Murphy shot Raith with my revolver, adding to the barrage. He staggered and stumbled, but didn't drop. We'd have the upper hand, I thought, except he was closest to the exit tunnel.

"I hope you've got a plan, girl," Eb growled.

"This is the plan," I told him.

"We can't keep this up forever."

I smiled. It wasn't a nice smile. "Neither can he. Feeling a little tapped out, Raith?"

"Don't worry; I have plenty left for what I need to do. You mortals are all so fragile."

"Yeah, but there are four of us." I brushed hair out of my face.

"There will be fewer before I am dead," Raith promised.

"I don't need to kill you," I purred. "How deep do you think that pit over there is? I bet the four of us could grab you and drop you in. Climbing all the way back up sounds pretty strenuous for a guy on a diet. Not to mention digging your way out from under several tons of rock at the finish line. You're the only thing in here that's immune to magic," I reminded him.

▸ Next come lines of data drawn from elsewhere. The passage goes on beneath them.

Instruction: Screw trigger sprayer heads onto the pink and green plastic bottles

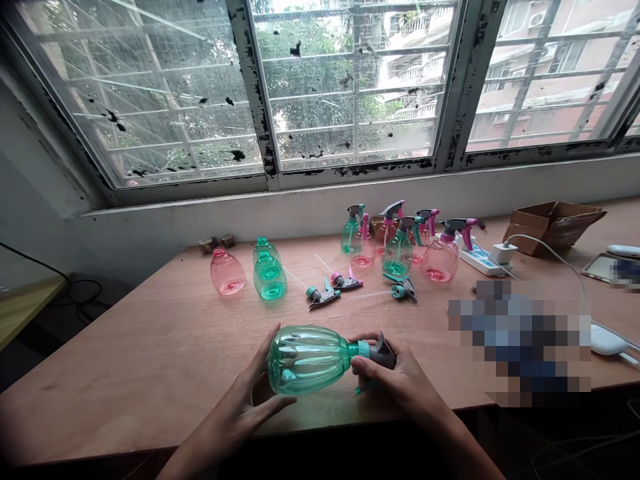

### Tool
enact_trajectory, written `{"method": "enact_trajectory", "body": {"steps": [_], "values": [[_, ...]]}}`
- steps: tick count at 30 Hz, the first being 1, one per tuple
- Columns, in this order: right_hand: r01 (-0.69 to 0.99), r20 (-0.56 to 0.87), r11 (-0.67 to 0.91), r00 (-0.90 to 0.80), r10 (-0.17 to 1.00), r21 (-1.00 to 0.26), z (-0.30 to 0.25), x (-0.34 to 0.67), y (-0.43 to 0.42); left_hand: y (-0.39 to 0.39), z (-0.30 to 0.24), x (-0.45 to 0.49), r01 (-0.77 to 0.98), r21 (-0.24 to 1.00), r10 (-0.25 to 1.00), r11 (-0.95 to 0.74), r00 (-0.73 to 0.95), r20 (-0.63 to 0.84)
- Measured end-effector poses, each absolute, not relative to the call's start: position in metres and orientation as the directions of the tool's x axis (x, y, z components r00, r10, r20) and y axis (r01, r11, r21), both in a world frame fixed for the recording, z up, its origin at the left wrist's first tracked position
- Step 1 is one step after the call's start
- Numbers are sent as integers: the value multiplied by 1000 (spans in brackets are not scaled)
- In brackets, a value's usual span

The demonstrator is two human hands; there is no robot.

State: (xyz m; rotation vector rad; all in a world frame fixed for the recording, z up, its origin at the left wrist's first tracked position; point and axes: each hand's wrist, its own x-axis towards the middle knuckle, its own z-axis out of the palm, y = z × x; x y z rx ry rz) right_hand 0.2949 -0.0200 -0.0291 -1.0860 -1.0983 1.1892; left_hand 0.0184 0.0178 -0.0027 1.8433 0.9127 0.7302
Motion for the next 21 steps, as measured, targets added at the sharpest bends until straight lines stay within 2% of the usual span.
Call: {"method": "enact_trajectory", "body": {"steps": [6,12,21], "values": [[-136,68,72,34,997,-988,-31,297,-19,18,0,18,281,924,817,-261,574,56],[-144,70,71,11,997,-987,-31,297,-20,17,-6,17,243,931,840,-273,531,108],[-135,65,63,-10,998,-989,-31,299,-20,20,-3,17,271,921,815,-280,574,79]]}}
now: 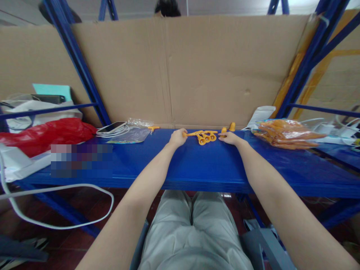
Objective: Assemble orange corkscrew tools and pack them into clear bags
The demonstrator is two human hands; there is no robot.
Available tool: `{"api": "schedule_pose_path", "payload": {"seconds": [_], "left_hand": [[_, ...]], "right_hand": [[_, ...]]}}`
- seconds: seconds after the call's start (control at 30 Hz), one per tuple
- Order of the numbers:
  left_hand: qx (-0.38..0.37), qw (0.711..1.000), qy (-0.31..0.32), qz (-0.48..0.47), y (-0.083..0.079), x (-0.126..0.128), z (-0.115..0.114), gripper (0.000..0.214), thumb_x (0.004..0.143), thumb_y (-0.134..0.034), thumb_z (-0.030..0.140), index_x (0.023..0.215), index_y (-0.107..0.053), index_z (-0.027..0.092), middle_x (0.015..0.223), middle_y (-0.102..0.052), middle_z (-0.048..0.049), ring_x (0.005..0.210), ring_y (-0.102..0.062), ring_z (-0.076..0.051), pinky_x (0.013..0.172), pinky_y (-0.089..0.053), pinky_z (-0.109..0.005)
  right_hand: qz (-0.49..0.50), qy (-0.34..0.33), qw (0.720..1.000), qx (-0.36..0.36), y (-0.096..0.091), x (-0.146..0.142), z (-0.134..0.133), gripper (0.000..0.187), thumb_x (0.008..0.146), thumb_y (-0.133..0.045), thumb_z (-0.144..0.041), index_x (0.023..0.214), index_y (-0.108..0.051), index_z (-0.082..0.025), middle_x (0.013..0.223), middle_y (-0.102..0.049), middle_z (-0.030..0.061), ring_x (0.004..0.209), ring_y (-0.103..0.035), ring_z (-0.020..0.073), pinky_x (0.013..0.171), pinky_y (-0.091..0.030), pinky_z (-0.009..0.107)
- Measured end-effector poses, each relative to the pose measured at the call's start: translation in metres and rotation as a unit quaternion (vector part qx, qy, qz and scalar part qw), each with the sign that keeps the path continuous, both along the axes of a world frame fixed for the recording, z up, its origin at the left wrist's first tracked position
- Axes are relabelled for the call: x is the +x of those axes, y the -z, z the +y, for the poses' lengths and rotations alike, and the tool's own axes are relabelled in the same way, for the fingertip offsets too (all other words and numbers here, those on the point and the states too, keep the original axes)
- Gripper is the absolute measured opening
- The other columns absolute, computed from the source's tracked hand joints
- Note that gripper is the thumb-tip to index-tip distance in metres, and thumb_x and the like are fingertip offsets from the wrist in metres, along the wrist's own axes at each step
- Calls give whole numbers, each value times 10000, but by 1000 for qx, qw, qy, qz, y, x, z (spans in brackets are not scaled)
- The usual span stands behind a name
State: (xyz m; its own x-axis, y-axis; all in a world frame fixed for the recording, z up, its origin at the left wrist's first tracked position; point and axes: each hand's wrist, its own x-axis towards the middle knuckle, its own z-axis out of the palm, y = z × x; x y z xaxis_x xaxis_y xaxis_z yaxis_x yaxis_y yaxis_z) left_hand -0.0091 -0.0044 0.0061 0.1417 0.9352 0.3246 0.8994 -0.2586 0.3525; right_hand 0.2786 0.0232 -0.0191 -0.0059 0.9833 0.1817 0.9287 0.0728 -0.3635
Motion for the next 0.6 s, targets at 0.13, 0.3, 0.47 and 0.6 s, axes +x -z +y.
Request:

Raith's nostrils flared in outrage. "You dare."

"I'll dare more than that, you gigantic ball of slime. You attacked my family; you get no quarter. I'm going to _bury_ you."

" _Harry_ ," Thomas breathed, low and strained. I took a deep breath; I was shaking.

"Family! A foolish outgrowth of the instinct to propagate," Raith sneered.

"I'd watch how much deeper I dig myself if I were you," I warned.

Raith met my eyes, daring me. I looked past him. "You women are all alike in the end, obsessed with your brooding."

"Harsh," I said. "And here I thought you were such a family man. Didn't you think that, Thomas?"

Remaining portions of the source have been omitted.